Data for processing below:
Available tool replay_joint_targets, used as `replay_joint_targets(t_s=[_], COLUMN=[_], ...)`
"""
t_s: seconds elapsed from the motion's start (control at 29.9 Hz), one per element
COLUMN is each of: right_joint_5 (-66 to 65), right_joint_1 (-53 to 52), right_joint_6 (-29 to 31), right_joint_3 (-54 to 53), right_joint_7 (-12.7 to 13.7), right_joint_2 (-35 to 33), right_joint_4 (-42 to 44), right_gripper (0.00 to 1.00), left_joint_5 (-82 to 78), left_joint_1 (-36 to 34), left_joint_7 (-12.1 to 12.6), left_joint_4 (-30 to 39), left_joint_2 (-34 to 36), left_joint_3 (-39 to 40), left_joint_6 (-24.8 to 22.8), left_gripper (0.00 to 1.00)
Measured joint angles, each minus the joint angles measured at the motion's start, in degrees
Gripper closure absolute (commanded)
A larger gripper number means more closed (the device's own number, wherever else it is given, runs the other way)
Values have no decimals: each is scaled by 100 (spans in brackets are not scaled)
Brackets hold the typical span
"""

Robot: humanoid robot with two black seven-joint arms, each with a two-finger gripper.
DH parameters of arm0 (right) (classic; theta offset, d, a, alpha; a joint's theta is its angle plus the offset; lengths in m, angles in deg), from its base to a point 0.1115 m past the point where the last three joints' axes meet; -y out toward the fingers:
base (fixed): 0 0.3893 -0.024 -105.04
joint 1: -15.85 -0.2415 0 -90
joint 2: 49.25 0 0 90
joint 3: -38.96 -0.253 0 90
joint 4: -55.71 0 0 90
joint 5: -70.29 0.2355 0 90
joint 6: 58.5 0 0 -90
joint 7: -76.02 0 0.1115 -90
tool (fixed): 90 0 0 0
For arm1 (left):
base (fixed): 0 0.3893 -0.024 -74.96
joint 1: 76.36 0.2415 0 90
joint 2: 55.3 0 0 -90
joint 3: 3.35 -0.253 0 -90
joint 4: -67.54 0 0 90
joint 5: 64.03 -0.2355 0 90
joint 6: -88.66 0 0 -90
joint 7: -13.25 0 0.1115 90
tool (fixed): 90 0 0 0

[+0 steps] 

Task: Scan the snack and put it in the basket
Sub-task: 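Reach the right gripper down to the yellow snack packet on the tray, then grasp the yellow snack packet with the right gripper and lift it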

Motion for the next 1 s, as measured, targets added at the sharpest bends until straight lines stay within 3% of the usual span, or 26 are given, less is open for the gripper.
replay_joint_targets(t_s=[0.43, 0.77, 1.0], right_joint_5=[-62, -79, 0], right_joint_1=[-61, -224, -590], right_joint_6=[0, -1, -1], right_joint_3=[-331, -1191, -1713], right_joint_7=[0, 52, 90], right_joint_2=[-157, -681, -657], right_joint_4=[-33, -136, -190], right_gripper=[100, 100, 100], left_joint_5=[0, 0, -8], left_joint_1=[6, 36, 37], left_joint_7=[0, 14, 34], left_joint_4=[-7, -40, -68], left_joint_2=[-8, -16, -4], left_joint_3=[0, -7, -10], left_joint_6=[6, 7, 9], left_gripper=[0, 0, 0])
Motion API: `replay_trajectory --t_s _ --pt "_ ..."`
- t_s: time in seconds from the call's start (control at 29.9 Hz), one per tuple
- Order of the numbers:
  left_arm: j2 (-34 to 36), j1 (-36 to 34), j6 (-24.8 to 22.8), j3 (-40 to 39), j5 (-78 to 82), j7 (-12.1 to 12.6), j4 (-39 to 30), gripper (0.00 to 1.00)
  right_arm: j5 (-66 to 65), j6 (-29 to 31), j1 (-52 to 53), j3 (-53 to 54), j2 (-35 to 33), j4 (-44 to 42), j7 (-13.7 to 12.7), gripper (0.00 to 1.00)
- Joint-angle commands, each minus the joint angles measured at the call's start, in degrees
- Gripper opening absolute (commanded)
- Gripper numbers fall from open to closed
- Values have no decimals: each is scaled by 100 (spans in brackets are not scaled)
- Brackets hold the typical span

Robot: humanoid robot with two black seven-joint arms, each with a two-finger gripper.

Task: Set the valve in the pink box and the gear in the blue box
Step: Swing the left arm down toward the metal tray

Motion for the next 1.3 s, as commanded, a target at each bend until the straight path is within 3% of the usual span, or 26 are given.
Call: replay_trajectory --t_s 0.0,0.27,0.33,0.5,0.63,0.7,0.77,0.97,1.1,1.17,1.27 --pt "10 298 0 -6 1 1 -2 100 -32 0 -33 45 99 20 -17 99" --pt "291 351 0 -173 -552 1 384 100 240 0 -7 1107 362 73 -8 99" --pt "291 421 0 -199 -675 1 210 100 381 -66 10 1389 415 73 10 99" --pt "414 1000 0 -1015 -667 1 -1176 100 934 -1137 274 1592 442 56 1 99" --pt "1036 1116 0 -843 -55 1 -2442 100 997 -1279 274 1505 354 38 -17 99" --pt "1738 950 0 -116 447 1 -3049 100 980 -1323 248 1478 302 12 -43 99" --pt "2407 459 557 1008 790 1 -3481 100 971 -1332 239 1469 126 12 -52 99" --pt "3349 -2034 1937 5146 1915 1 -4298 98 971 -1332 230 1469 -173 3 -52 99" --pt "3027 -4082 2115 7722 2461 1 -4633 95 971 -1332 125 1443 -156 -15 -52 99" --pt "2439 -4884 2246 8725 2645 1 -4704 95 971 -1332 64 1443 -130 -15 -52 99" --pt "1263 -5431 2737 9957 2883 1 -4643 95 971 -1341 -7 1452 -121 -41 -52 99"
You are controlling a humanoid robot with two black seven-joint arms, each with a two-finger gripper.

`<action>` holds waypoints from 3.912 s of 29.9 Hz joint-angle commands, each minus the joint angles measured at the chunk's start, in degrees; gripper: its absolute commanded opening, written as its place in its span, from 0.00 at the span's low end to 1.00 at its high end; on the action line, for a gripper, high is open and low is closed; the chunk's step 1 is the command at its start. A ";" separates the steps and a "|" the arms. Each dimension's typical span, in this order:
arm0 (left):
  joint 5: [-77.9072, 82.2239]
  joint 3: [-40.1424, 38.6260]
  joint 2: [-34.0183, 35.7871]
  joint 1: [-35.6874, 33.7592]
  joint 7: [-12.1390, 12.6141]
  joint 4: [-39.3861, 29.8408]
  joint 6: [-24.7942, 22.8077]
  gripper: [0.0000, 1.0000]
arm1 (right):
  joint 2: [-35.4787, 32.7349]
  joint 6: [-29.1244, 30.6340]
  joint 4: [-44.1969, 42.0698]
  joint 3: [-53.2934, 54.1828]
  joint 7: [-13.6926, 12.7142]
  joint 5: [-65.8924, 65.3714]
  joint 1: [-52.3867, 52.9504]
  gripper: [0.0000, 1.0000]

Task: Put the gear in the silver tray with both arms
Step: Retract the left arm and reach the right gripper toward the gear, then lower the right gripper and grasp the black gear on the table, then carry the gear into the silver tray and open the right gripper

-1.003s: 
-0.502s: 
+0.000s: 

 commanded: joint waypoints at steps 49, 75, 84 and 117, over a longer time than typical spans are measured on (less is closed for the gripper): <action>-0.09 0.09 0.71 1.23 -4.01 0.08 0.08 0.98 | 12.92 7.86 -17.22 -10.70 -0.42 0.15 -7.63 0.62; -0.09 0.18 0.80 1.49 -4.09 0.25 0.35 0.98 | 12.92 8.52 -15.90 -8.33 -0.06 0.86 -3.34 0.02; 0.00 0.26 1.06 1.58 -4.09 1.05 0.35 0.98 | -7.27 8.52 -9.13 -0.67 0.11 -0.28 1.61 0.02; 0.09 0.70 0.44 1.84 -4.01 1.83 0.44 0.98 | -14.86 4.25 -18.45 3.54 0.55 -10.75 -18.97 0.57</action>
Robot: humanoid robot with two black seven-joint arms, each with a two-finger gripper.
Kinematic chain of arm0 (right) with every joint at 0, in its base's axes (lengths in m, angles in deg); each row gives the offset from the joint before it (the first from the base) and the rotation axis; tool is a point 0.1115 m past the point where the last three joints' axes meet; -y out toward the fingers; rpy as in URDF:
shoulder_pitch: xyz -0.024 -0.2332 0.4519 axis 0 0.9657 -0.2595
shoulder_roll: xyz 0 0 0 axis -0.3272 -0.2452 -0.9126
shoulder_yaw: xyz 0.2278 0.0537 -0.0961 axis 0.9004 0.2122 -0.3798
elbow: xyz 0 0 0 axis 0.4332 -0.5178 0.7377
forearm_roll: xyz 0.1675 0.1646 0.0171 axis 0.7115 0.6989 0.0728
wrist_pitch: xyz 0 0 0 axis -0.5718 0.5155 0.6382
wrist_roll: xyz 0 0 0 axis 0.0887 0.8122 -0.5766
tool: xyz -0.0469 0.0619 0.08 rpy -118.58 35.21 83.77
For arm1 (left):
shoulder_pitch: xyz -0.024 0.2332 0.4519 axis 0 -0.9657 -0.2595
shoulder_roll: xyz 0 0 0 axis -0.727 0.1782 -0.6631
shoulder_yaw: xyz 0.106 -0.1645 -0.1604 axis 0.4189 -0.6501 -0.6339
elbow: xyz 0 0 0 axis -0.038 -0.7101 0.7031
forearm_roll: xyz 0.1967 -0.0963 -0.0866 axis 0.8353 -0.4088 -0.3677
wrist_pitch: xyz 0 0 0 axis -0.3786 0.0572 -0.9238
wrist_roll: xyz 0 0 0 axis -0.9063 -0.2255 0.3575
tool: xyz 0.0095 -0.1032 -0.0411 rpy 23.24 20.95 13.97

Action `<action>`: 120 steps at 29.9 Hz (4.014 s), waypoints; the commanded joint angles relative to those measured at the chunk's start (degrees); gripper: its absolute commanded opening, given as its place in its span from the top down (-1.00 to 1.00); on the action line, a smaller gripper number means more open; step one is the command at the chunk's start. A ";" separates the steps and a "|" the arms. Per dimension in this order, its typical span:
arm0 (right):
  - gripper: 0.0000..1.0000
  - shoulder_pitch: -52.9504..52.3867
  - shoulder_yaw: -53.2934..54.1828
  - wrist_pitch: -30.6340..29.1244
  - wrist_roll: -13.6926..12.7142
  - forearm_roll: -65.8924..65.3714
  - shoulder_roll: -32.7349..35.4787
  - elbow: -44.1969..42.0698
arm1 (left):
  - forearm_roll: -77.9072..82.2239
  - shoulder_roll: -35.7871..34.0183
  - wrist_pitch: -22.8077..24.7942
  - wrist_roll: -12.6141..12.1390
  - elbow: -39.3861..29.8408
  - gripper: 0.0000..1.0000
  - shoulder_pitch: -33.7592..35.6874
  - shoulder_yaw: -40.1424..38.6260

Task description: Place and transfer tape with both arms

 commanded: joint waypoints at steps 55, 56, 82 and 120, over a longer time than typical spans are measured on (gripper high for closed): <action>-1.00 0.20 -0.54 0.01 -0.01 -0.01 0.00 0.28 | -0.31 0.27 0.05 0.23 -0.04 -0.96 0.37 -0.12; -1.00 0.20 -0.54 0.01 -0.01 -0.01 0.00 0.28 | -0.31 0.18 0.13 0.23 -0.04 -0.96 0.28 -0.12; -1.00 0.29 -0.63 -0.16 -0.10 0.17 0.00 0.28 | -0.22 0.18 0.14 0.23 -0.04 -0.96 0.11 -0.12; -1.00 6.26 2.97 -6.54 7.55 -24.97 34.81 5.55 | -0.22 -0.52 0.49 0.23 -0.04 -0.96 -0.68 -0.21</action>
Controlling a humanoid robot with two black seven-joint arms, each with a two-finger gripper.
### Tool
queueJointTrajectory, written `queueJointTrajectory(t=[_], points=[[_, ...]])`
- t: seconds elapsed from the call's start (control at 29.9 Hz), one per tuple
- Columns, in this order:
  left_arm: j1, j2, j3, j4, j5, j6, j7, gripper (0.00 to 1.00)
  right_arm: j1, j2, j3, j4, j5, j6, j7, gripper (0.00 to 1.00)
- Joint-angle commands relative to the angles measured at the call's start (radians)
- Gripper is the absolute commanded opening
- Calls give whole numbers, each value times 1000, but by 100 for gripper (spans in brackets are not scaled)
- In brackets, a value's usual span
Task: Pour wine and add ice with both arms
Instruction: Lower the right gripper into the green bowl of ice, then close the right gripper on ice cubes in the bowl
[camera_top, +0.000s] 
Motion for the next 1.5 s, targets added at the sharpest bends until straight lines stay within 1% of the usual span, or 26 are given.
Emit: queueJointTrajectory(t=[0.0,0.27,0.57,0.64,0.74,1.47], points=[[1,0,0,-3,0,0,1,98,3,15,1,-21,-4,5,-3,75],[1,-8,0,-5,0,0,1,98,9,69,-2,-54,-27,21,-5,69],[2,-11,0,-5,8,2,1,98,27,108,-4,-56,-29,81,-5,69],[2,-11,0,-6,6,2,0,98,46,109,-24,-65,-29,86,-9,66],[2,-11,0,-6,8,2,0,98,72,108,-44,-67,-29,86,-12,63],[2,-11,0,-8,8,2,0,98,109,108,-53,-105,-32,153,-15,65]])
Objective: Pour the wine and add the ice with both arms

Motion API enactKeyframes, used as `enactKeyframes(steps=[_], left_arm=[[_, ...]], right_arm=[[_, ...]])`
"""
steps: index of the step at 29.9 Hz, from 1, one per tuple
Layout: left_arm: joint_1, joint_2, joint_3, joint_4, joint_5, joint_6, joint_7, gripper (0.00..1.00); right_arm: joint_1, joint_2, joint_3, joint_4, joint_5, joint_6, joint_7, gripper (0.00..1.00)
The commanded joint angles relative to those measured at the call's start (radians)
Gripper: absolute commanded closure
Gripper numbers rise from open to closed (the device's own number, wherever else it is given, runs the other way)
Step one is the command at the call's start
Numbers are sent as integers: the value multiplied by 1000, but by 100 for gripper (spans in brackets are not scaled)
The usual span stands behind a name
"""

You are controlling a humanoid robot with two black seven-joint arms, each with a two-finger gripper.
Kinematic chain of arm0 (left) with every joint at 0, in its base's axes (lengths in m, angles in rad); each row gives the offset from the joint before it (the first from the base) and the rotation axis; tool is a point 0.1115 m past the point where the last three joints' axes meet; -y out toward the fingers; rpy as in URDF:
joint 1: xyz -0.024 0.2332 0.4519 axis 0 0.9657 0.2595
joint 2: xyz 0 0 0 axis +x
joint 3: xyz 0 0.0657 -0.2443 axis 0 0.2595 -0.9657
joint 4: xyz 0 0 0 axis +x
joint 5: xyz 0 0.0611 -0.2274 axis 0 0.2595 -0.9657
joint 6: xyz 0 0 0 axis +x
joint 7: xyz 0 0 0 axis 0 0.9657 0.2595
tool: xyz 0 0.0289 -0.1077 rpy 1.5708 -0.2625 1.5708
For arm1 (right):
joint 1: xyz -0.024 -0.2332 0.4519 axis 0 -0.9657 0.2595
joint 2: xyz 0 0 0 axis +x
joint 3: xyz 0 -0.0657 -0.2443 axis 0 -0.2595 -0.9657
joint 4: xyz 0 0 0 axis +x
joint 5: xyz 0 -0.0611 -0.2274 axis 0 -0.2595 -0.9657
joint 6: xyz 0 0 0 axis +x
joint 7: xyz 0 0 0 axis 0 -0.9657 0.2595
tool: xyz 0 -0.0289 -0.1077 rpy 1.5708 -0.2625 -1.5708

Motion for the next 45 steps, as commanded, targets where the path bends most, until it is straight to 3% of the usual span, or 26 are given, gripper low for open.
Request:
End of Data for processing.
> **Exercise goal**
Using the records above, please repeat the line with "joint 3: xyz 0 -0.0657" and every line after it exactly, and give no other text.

> **Task response**
joint 3: xyz 0 -0.0657 -0.2443 axis 0 -0.2595 -0.9657
joint 4: xyz 0 0 0 axis +x
joint 5: xyz 0 -0.0611 -0.2274 axis 0 -0.2595 -0.9657
joint 6: xyz 0 0 0 axis +x
joint 7: xyz 0 0 0 axis 0 -0.9657 0.2595
tool: xyz 0 -0.0289 -0.1077 rpy 1.5708 -0.2625 -1.5708

Motion for the next 45 steps, as commanded, targets where the path bends most, until it is straight to 3% of the usual span, or 26 are given, gripper low for open.
Request:

This exercise requires nothing further.